## WORK TO COMPLETE
Go through the records and report each line holding the string "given".

──────── RECORDS ────────

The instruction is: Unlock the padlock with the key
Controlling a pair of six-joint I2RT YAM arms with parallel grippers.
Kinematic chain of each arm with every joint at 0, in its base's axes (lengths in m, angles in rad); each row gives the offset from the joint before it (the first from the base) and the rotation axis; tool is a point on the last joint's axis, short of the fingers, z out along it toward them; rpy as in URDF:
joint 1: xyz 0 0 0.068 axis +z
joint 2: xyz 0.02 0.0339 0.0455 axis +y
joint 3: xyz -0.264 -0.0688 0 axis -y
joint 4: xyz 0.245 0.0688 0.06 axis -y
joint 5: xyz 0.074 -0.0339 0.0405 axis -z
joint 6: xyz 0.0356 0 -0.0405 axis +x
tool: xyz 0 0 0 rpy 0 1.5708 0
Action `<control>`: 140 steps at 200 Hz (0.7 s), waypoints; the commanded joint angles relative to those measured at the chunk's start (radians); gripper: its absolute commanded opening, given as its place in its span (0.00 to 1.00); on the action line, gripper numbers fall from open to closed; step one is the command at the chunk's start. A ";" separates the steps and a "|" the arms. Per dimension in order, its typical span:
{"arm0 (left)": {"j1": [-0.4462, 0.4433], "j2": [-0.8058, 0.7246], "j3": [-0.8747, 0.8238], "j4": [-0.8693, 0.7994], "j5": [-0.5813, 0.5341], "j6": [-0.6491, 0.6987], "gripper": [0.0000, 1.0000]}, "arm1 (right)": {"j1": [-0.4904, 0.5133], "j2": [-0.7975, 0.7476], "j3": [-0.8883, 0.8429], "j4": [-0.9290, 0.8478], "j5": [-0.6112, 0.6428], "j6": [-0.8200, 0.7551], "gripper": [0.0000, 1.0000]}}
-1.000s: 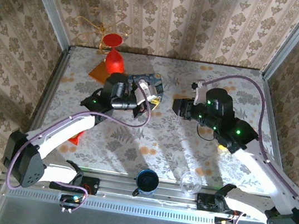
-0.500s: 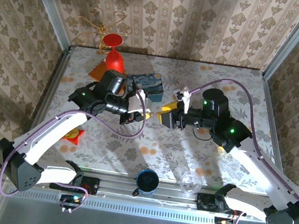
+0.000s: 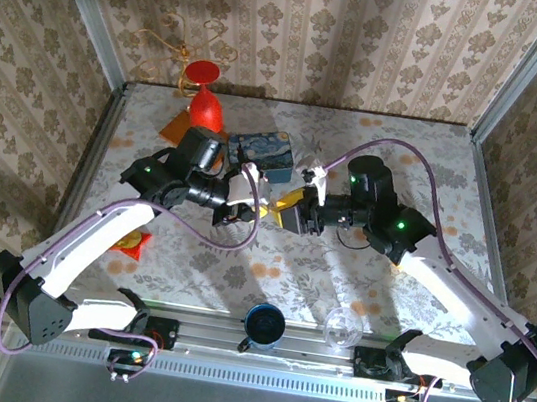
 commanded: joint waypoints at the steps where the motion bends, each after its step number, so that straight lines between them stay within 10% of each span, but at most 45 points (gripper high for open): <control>1: -0.008 -0.013 0.006 -0.020 0.034 0.026 0.00 | 0.009 0.007 0.044 0.009 -0.022 -0.020 0.33; 140: -0.009 -0.018 -0.001 -0.029 0.033 0.037 0.00 | 0.029 0.054 0.078 -0.009 -0.002 -0.040 0.12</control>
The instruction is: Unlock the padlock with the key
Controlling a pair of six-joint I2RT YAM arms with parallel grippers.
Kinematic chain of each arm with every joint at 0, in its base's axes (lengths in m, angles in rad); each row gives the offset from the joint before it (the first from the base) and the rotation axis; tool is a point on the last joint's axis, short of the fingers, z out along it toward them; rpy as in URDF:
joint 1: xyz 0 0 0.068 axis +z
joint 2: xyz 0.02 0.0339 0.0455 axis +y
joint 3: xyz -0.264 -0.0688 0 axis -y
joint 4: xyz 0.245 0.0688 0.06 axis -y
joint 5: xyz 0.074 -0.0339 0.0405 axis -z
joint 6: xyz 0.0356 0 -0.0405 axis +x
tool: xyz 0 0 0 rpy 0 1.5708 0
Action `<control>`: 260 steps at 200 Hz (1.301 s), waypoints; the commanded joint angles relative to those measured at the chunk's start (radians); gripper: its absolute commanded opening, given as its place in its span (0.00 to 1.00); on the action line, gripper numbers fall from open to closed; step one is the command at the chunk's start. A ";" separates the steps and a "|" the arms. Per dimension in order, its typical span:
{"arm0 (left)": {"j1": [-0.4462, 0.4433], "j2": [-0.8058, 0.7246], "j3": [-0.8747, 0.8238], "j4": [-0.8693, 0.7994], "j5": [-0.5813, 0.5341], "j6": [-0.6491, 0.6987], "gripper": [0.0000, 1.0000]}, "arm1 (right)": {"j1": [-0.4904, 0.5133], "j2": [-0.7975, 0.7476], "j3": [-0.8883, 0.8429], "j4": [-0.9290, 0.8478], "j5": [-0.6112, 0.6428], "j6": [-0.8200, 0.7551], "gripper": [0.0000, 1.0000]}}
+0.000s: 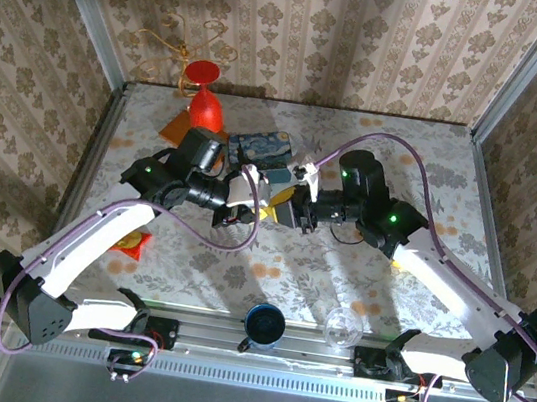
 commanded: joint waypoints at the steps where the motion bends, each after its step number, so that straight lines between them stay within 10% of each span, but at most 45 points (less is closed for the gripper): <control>1: -0.004 -0.019 -0.001 -0.018 0.017 0.030 0.00 | 0.007 -0.001 0.027 -0.010 -0.002 -0.016 0.12; 102: 0.005 -0.049 -0.011 0.025 -0.006 -0.005 0.00 | 0.007 -0.063 -0.017 -0.010 0.088 -0.018 0.00; 136: 0.026 -0.139 -0.091 0.207 -0.030 -0.176 0.42 | 0.007 -0.107 -0.088 0.086 0.232 0.047 0.00; 209: 0.073 -0.321 -0.359 0.784 -0.171 -0.746 0.99 | -0.008 -0.202 -0.322 0.513 0.405 0.339 0.00; 260: 0.105 -0.335 -0.478 1.011 -0.328 -1.012 1.00 | -0.057 -0.216 -0.386 0.631 0.466 0.471 0.00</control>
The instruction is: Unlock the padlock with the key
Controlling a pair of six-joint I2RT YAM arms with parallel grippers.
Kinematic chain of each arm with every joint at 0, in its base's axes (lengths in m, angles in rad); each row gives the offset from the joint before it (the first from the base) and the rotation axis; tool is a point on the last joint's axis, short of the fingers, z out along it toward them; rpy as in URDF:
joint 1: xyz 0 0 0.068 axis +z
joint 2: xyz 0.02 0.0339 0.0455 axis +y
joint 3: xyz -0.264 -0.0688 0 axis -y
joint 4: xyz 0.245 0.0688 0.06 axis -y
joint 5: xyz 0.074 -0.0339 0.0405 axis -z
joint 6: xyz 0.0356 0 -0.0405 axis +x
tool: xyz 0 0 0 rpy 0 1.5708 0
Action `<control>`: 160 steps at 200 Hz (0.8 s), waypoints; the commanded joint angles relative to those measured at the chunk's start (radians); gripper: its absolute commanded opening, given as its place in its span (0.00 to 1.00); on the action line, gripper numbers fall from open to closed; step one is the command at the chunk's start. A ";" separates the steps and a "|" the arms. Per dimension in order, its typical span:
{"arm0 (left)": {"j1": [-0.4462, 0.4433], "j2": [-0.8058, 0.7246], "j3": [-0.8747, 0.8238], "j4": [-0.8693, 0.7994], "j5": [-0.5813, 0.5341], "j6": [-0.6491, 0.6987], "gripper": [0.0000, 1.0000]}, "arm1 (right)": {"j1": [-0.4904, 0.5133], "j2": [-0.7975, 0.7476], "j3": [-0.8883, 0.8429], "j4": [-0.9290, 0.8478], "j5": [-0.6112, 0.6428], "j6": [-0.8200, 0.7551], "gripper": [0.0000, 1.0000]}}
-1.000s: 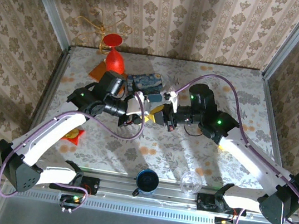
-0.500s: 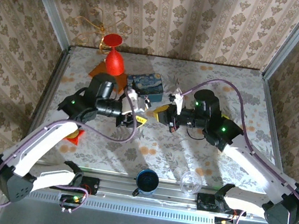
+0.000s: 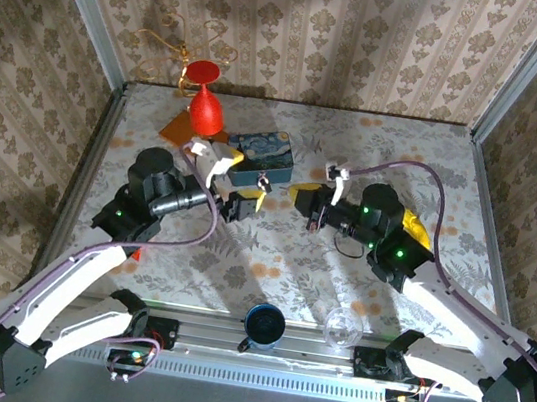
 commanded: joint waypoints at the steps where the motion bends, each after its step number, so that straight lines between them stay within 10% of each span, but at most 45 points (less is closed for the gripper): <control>1: 0.025 -0.012 -0.062 0.195 -0.090 -0.205 1.00 | -0.034 -0.016 -0.034 0.131 0.052 0.106 0.00; 66: 0.061 0.091 -0.024 0.215 -0.052 -0.308 1.00 | -0.135 0.021 -0.118 0.300 -0.014 0.261 0.00; 160: 0.136 0.283 -0.131 0.816 0.100 -0.623 0.90 | -0.160 0.100 -0.172 0.534 -0.057 0.389 0.00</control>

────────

## SOLUTION TO THE EXERCISE
Action `<control>`: 140 steps at 200 Hz (0.7 s), waypoints; the commanded joint angles relative to those measured at the chunk's start (radians); gripper: its absolute commanded opening, given as its place in its span (0.00 to 1.00); on the action line, gripper numbers fall from open to closed; step one is the command at the chunk's start. A ";" separates the steps and a "|" the arms. Per dimension in order, its typical span:
Action `<control>`: 260 steps at 200 Hz (1.301 s), waypoints; the commanded joint angles relative to those measured at the chunk's start (radians); gripper: its absolute commanded opening, given as its place in its span (0.00 to 1.00); on the action line, gripper numbers fall from open to closed; step one is the command at the chunk's start. A ";" separates the steps and a "|" the arms. Per dimension in order, its typical span:
Action `<control>`: 160 steps at 200 Hz (0.8 s), waypoints; the commanded joint angles relative to those measured at the chunk's start (radians); gripper: its absolute commanded opening, given as its place in its span (0.00 to 1.00); on the action line, gripper numbers fall from open to closed; step one is the command at the chunk's start. A ";" separates the steps and a "|" the arms. Per dimension in order, its typical span:

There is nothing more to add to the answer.